Concernant l’obligation de livrer un logiciel conforme, il résulte de l’expertise judiciaire que le logiciel comportait des anomalies et il convient d’apprécier si ces anomalies sont suffisantes pour être qualifiées de manquements graves. Or, le respect d’une obligation de délivrance conforme doit s’apprécier à la lumière de la durée globale du contrat, de telle sorte qu’il ne peut être imputé à un débiteur l’inexécution avant son terme si le bénéfice du terme lui aurait permis d’apporter des modifications utiles pour satisfaire à son obligation de délivrance conforme. En l’espèce, le client a résilié par anticipation alors que des anomalies auraient été corrigées si le processus de développement et la recette avaient été à leur terme et la cause était partagée dans les non-conformités fonctionnelles du logiciel en raison notamment de la non-précision des spécifications. En conséquence, les manquements du prestataire ne peuvent être qualifiés de manquements graves justifiant une rupture anticipée du contrat à durée déterminée.

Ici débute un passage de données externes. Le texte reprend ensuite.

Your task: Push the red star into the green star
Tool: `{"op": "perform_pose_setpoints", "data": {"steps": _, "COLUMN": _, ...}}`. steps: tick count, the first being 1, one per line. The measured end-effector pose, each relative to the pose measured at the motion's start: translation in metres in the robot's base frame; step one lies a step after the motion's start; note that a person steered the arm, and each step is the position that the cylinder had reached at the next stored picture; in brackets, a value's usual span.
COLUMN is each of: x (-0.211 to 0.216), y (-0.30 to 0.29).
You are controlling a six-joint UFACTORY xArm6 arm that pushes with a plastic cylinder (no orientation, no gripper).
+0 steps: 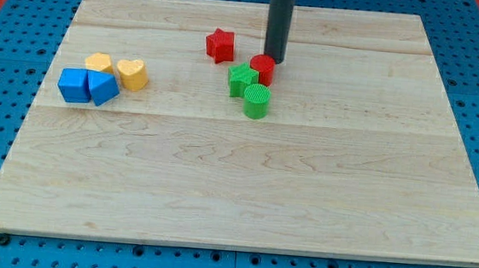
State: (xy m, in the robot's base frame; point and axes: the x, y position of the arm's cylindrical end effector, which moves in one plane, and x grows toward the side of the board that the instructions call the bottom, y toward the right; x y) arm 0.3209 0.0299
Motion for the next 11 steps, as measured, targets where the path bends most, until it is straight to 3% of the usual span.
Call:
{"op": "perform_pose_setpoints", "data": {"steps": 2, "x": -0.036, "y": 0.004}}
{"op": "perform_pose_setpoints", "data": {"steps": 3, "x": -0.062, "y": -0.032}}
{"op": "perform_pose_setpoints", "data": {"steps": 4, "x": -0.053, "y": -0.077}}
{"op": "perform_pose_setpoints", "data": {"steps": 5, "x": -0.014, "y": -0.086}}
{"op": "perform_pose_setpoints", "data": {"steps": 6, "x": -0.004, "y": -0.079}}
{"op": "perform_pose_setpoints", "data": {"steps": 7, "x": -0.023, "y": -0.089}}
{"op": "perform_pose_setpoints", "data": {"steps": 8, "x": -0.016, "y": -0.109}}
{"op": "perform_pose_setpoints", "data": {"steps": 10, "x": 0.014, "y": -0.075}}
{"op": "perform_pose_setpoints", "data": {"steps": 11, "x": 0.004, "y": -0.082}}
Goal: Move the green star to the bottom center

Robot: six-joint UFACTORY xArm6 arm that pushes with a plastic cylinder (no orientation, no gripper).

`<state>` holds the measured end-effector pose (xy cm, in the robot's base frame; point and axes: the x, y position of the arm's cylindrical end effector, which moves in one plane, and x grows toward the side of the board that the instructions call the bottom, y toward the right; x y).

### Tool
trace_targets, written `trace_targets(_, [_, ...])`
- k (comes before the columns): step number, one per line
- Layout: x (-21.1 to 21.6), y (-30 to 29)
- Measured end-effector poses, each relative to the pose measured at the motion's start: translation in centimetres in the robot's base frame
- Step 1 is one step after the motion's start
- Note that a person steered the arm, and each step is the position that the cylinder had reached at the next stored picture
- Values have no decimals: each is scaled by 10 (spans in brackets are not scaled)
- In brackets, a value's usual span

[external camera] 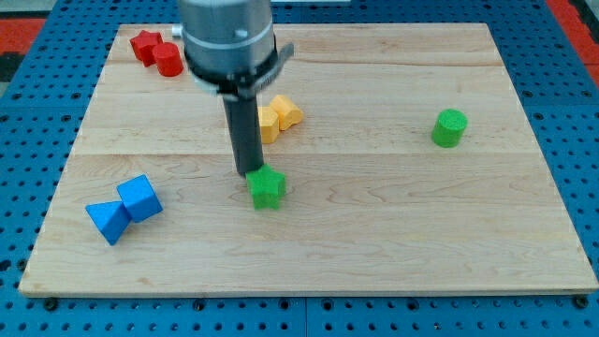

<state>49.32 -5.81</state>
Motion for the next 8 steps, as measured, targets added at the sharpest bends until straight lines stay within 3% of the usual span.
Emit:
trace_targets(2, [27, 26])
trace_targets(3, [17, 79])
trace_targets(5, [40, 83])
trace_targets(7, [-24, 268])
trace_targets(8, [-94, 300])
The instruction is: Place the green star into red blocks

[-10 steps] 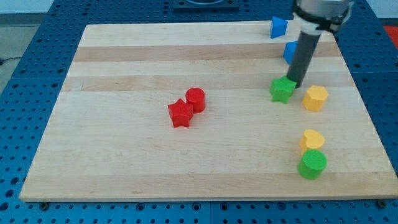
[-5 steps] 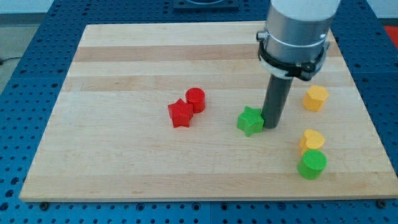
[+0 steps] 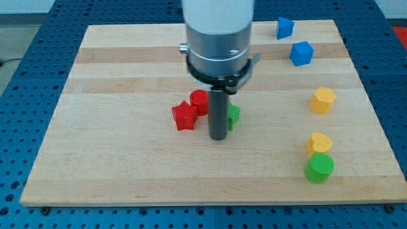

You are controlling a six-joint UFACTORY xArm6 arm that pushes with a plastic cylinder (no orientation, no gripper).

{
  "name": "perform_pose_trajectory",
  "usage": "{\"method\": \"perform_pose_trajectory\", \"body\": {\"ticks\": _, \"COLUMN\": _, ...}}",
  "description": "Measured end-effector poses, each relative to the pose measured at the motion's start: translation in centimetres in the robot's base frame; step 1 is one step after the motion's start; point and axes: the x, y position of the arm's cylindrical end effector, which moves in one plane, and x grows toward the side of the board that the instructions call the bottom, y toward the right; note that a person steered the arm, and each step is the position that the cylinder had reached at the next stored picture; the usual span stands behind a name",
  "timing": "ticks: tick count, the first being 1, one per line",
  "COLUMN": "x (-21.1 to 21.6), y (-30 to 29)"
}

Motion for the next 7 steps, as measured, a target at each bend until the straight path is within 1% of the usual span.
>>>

Concernant les montants réclamés, la Cour va considérer que le solde impayé (calculé à 80 000 euros) est intégralement dû par le client en raison de la résiliation fautive du contrat à ses risques et périls. Le client ayant commis une faute en résiliant le CDD, sa demande de réparation de son préjudice qui découle de cette résiliation (emploi de son personnel, interventions de prestataires extérieurs), sera déboutée.

 

COMMERCE ELECTRONIQUE

La société Doctipharma condamnée pour participer au commerce électronique de médicament

Cour de cassation, chambre commerciale, Arrêt du 19 juin 2019, Répertoire générale n°18-12.292

La Cour de cassation a récemment conclu à l’illicéité d’une plateforme de vente mettant en relation des officines de pharmacie et des acheteurs en ligne.

En l’espèce, il s’agit du site internet Doctipharma sur lequel les internautes peuvent acquérir, à partir de sites d’officines de pharmacies, des produits parapharmaceutiques et des médicaments sans ordonnance.

L’association Union des Groupements de Pharmaciens d’Officine (l’UDGPO) a assigné la plateforme, mais également son hébergeur, Pictime, en invoquant que le procédé de vente en ligne proposé aux officines permettait à Doctipharma de participer au commerce électronique de médicaments sans avoir la qualité de pharmacien.

L’UDGPO demande, d’une part, la cessation, sous astreinte, des activités de vente, d’hébergement des données, ainsi que de publication des pages proposant la vente de médicaments et, d’autre part, que la décision soit assortie de mesures de publicité judiciaire.

La Cour d’appel a infirmé le jugement après avoir relevé que les commandes de médicaments, qui ne transitent que par la plate-forme créée par Doctipharma, en tant que support technique des sites des pharmaciens d’officine, sont reçues et traitées par les pharmaciens eux-mêmes, et cela sans que Doctipharma intervienne autrement dans leur traitement, puisque le site litigieux permet de mettre directement en contact des clients et des pharmaciens d’officine.

Pour la Cour d’appel, le site internet était donc licite.

Cependant, la Cour de cassation est venue casser l’arrêt en estimant que la vente au public de tous médicaments, produits et objets mentionnés à l’article L. 4211-1 du Code de la santé publique était interdite, dès lors qu’elle passait par l’intermédiaire de personnes non titulaires d’un diplôme de pharmacien.

Aussi, il est interdit aux pharmaciens de recevoir des commandes de ces mêmes produits par l’entremise habituelle de courtiers ou d’intermédiaires.

Doctipharma mettait en relation des pharmaciens et des clients pour la vente de médicaments et avait donc un rôle d’intermédiaire entre eux, de sorte qu’elle participait au commerce électronique de vente de médicaments, bien que n’étant pas pharmacien.

Aussi, même si la plateforme ne permette qu’une mise en relation technique des parties, elle a été déclarée interdite en ce qu’elle participait, au sens large, au commerce électronique.